• WHAT YOU SHOULD DO: Restate the listing below line for line and word for word, without the pictures.
=== Section Start ===
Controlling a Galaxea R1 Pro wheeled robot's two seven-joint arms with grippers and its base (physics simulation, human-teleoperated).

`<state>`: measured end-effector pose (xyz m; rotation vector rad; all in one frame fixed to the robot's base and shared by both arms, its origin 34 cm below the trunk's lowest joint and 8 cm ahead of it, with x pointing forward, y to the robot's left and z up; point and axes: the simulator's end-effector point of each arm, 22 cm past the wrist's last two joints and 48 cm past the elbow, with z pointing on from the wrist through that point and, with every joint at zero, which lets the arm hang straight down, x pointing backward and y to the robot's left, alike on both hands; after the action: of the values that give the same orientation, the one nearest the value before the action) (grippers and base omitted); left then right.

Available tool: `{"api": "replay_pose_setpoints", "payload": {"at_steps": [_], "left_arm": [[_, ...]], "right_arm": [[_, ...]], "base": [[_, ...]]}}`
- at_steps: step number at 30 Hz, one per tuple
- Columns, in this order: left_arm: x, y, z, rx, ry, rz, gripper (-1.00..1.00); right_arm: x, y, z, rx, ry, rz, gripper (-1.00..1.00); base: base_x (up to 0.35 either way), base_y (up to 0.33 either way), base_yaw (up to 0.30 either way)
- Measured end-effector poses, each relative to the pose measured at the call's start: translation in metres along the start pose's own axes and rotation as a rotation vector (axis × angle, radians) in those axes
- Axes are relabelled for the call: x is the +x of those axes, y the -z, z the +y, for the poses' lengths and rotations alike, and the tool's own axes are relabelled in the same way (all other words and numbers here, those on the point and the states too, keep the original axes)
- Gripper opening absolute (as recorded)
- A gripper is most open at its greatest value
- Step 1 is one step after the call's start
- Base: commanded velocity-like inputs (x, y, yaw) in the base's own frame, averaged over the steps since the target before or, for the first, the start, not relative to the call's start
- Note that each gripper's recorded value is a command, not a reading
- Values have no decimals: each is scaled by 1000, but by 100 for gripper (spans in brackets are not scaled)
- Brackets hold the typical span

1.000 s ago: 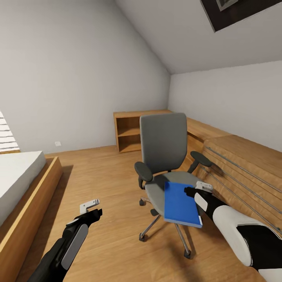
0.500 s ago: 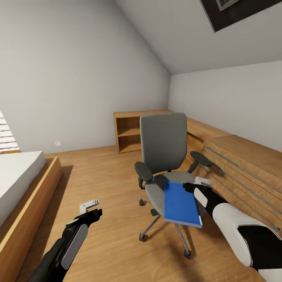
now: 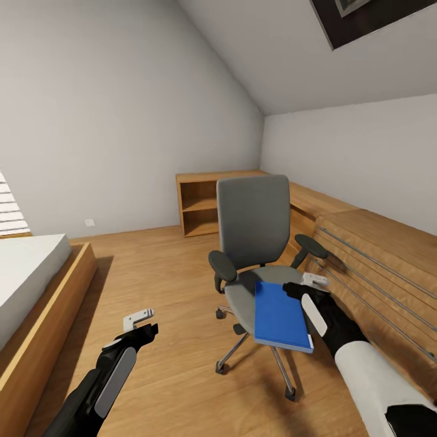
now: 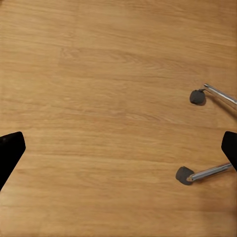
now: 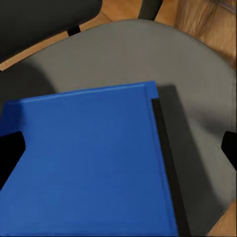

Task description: In the bedroom, organize the workspace by keeping the computer under the desk, ensuring the monitor is on the desk, placing the keyboard on the desk next to the monitor, placing the mouse on the desk next to the keyboard, moving the folder from the swivel chair onto the desk next to the mouse, stacking the notebook on top of the folder with the pen on top of the notebook, and positioning the swivel chair next to the desk.

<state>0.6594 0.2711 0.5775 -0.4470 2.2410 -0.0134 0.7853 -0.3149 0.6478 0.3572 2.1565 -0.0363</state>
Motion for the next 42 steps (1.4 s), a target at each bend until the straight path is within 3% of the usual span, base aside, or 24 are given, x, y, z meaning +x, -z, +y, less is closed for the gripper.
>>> {"api": "replay_pose_setpoints", "payload": {"at_steps": [6, 13, 18, 24, 31, 42], "left_arm": [[0, 0, 0, 1, -1, 0, 100], [0, 0, 0, 0, -1, 0, 100], [0, 0, 0, 1, -1, 0, 100], [0, 0, 0, 1, -1, 0, 100], [0, 0, 0, 1, 0, 0, 100], [0, 0, -1, 1, -2, 0, 100]], "right_arm": [[-2, 37, -17, 79, -21, -82, 100], [0, 72, -16, 61, -58, -148, 100], [2, 77, -14, 49, -75, -159, 100], [6, 80, 7, 4, -128, -151, 100], [8, 80, 11, -4, -138, -147, 100], [9, 79, 10, -2, -138, -146, 100]], "base": [[0, 0, 0], [0, 0, 0], [0, 0, 0], [0, 0, 0], [0, 0, 0], [-89, 289, -133]]}}
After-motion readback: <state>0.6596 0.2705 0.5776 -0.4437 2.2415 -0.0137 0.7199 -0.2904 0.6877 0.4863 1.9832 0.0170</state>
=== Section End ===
• EXERCISE SOLUTION:
Controlling a Galaxea R1 Pro wheeled robot's two seven-joint arms with grippers and its base (physics simulation, human-teleoperated).

`<state>`: measured end-effector pose (xyz m; rotation vector rad; all in one frame fixed to the robot's base and shared by both arms, its origin 34 cm below the trunk's lowest joint and 8 cm ahead of it, with x pointing forward, y to the robot's left and z up; point and axes: the simulator's end-effector point of each arm, 22 cm past the wrist's last two joints and 48 cm past the elbow, with z pointing on from the wrist through that point and, with every joint at zero, which lets the arm hang straight down, x pointing backward and y to the robot's left, alike on both hands; after the action: of the values that give the same orientation, the one nearest the value before the action) (grippers and base omitted); left then right.

Available tool: `{"api": "replay_pose_setpoints", "payload": {"at_steps": [_], "left_arm": [[_, ...]], "right_arm": [[_, ...]], "base": [[_, ...]]}}`
- at_steps: step number at 30 Hz, one per tuple
- Columns, in this order: left_arm: x, y, z, rx, ry, rz, gripper (-1.00..1.00); right_arm: x, y, z, rx, ry, rz, gripper (-1.00..1.00); base: base_x (up to 0.35 either way), base_y (up to 0.33 either way), base_yaw (up to 0.30 either way)
- Measured end-effector poses, each relative to the pose measured at the call's start: translation in metres along the start pose's own axes and rotation as a rotation vector (axis × angle, radians) in those axes
- Axes are relabelled for the call: x is the +x of those axes, y the -z, z the +y, for the poses' lengths and rotations alike, and the tool's own axes are relabelled in the same way (all other words and numbers here, those on the point and the states too, keep the original axes)
- Gripper opening absolute (as recorded)
- A gripper is most open at its greatest value
- Step 1 is one step after the call's start
- Base: commanded velocity-like inputs (x, y, yaw) in the base's own frame, averaged over the steps since the target before or, for the first, the start, not relative to the call's start
- Note that each gripper's recorded value is a command, not a reading
- Values have no decimals: each is scaled by 1000, but by 100 for gripper (spans in brackets are not scaled)
- Brackets hold the typical span

1.000 s ago: 
0.500 s ago: 
now: 
now: 
now: 

Task description: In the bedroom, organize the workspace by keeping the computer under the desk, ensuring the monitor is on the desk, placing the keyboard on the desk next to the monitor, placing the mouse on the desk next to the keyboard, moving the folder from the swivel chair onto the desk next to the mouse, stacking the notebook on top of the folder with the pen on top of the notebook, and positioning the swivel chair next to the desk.

<state>0.6594 0.2711 0.5775 -0.4470 2.2410 -0.0134 0.7853 -0.3149 0.6478 0.3572 2.1565 -0.0363</state>
Motion for the next 42 steps (1.4 s), a target at each bend until the straight path is within 3% of the usual span, base aside, or 24 are given, x, y, z meaning +x, -z, +y, less is closed for the gripper.
>>> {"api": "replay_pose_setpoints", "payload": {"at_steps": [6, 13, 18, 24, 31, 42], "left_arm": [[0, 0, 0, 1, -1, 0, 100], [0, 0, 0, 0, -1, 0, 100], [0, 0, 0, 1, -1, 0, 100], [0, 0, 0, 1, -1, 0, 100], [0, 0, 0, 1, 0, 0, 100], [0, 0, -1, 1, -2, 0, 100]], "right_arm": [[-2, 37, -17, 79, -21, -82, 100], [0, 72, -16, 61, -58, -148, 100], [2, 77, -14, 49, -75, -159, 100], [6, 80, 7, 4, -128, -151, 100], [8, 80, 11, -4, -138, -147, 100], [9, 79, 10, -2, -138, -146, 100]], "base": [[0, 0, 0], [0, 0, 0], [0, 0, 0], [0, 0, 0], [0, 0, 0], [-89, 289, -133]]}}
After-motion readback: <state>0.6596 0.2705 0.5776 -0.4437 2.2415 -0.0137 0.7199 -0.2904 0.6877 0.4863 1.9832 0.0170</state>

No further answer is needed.